DIRECTIONS FOR THIS TASK - Check every line below for the word "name" and give only the number of lines where it appears.

[Saved entries]
--------------------
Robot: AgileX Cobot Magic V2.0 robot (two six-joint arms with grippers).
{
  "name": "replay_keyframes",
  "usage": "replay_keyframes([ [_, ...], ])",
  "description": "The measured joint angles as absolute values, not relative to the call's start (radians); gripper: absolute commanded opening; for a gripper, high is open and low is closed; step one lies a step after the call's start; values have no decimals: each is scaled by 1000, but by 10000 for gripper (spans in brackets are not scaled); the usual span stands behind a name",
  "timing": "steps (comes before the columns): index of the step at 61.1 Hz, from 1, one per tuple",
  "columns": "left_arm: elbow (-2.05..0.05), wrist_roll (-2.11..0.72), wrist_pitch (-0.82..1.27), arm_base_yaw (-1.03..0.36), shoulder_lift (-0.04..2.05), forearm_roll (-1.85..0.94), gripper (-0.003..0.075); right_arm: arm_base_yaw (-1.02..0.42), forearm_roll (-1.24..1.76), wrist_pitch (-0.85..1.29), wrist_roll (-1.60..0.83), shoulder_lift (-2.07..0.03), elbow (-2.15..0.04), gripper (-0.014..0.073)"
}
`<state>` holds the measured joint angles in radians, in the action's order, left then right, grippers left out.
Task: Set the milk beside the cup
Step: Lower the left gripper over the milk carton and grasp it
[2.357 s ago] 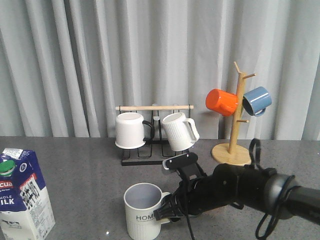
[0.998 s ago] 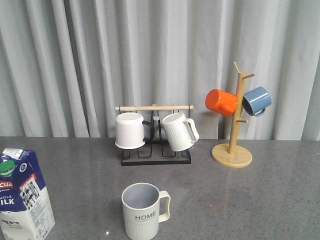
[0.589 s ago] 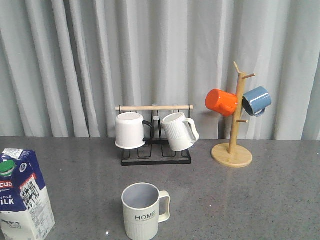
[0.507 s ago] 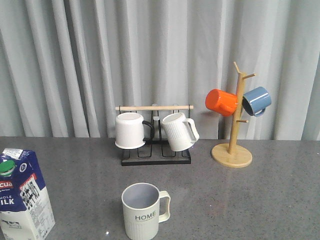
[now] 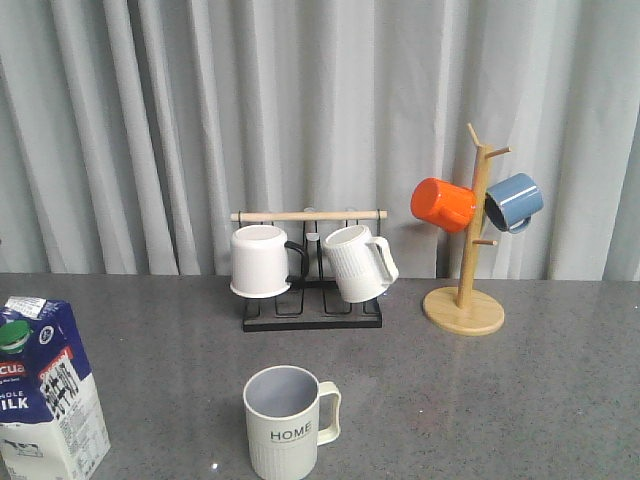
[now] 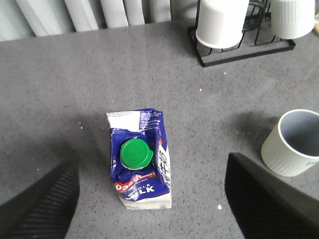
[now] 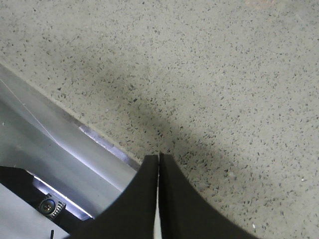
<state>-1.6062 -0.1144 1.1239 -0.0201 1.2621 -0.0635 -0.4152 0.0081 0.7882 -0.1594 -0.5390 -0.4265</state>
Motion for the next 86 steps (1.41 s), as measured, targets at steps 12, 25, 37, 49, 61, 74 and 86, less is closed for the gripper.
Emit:
replay_keyframes([
  [12,-1702,-103,1236,-20,1394,-15,583,-415,8,787,-159,-539,-426,-5],
  [25,-1762,-74,1263,-20,1489,27,583,-415,8,787,-159,-539,-426,-5],
  [37,-1766,-70,1268,-20,1522,27,583,-415,8,787,-156,-539,-426,-5],
  [49,-1766,-70,1268,-20,1560,27,583,-415,8,787,-152,-539,-426,-5],
  [61,-1766,-70,1268,-20,1607,27,583,-415,8,787,-152,-539,-426,-5],
  [74,-1766,-70,1266,-20,1663,12,583,-415,8,787,-143,-539,-426,-5],
  [86,-1766,-70,1266,-20,1712,-5,575,-415,8,787,-138,-539,-426,-5],
])
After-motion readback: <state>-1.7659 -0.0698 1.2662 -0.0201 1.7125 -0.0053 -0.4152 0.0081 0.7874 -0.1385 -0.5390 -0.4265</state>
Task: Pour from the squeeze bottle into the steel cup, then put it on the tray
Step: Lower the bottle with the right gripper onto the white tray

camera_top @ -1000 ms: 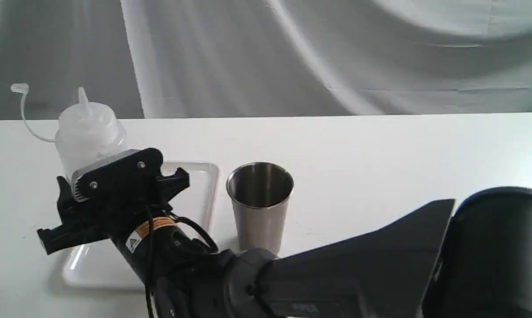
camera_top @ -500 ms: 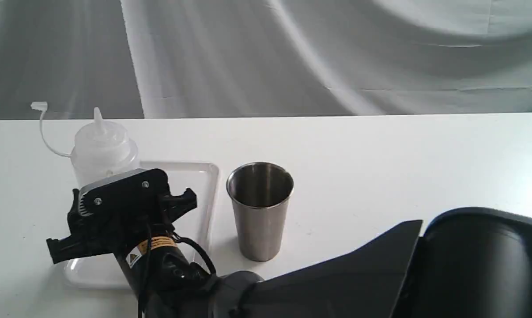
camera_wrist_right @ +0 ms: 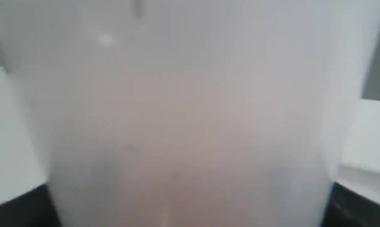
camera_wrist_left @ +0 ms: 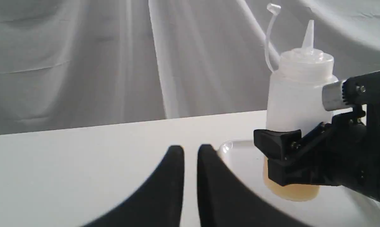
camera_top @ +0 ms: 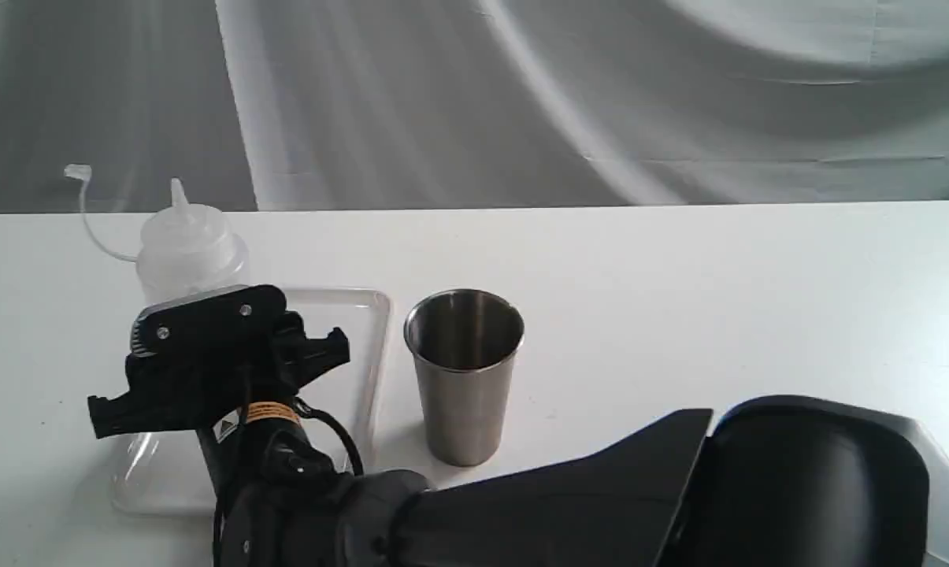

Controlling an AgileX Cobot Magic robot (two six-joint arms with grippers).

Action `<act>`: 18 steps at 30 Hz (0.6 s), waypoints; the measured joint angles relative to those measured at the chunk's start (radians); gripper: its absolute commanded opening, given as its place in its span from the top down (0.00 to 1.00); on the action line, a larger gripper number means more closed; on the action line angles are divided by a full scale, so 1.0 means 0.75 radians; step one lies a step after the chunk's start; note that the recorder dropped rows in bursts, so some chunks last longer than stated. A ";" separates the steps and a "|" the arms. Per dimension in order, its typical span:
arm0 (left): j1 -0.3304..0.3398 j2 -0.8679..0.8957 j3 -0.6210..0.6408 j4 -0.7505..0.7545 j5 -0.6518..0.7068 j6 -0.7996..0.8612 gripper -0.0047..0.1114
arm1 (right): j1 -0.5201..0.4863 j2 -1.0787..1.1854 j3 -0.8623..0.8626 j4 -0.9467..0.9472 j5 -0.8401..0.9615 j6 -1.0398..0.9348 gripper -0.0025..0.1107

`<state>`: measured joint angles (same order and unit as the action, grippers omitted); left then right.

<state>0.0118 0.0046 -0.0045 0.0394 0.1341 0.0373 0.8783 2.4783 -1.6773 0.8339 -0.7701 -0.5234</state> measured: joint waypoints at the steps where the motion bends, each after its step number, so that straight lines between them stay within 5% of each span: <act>1: 0.000 0.000 0.000 0.000 0.000 0.000 0.89 | 0.000 0.001 0.000 0.038 0.000 -0.007 0.98; 18: 0.000 0.000 0.000 0.000 0.000 0.000 0.89 | 0.000 0.052 -0.002 0.109 0.034 -0.023 0.98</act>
<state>0.0118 0.0046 -0.0045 0.0394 0.1341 0.0373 0.8783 2.5175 -1.6791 0.9155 -0.7448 -0.5405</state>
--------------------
RESPONSE FOR THIS EXERCISE - 2